Two-Dimensional Mn3O4 Nanosheets with Dominant (101) Crystal Planes on Graphene as Efficient Oxygen Catalysts for Ultrahigh Capacity and Long-Life Li–O2 Batteries

Designing oxygen catalysts with well-defined shapes and high-activity crystal facets is of great importance to boost catalytic performance of Li–O2 batteries but challenging. Herein, we report the facet engineering of an ultrathin Mn3O4 nanosheet (NS) with dominant (101) crystal planes on graphene (Mn3O4 NS/G) as efficient and durable oxygen catalysts for high-performance Li–O2 batteries with ultrahigh capacity and long-term stability. Notably, the Mn3O4 NS/G with the (101) facets and enriched oxygen vacancies offers a lower charge overpotential of 0.86 V than that of Mn3O4 nanoparticles on graphene (1.15 V).
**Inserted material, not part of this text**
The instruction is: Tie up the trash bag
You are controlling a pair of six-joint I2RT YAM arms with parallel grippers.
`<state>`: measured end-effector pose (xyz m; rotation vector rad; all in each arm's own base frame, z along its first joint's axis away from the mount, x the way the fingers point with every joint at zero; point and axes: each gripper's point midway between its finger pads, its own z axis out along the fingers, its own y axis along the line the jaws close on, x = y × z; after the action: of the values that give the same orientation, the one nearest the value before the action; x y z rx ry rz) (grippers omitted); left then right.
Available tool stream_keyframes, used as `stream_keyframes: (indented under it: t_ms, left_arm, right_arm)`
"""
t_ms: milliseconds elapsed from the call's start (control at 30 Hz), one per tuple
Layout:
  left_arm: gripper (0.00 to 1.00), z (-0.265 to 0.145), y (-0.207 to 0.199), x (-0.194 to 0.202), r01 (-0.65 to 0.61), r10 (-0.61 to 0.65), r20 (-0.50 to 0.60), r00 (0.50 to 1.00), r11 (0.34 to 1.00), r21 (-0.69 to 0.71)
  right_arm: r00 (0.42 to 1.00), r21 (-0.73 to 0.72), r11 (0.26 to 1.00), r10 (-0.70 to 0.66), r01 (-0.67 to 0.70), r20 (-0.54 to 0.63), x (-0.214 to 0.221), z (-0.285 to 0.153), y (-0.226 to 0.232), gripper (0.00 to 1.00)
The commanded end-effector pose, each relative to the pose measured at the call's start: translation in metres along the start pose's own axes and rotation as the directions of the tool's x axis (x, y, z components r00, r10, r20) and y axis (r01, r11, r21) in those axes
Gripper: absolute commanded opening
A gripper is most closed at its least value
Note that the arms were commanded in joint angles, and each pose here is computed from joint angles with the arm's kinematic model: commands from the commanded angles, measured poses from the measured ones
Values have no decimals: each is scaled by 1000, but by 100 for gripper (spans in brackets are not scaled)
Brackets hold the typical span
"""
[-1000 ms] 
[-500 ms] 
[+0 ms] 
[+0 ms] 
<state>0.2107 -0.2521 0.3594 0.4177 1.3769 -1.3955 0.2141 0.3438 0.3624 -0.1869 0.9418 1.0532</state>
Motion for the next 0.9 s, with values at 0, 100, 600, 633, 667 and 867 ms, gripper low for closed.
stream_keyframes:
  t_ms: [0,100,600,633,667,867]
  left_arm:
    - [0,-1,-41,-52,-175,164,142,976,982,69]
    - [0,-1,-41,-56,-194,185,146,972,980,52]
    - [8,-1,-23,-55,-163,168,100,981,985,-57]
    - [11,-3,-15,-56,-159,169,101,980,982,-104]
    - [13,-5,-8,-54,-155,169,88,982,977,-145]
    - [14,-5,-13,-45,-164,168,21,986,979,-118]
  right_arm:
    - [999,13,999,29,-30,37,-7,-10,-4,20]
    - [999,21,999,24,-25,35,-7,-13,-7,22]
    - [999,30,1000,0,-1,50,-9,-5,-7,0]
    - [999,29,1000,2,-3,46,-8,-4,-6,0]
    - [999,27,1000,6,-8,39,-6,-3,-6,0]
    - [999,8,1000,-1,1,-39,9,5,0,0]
Further, the Mn3O4 NS/G cathode exhibits a long-term stability over 1300 h and an ultrahigh specific capacity up to 35,583 mAh g–1 at 200 mA g–1, outperforming most Mn-based oxides for Li–O2 batteries reported. Both the experimental and theoretical results prove the lower adsorption energy of Mn3O4 (101) for Li2O2 in comparison with Mn3O4 (211), manifesting the easier decomposition of Li2O2 during the charging process. This work will open many opportunities to engineer Mn-based materials with a defined crystal facet for high-performance Li–O2 batteries.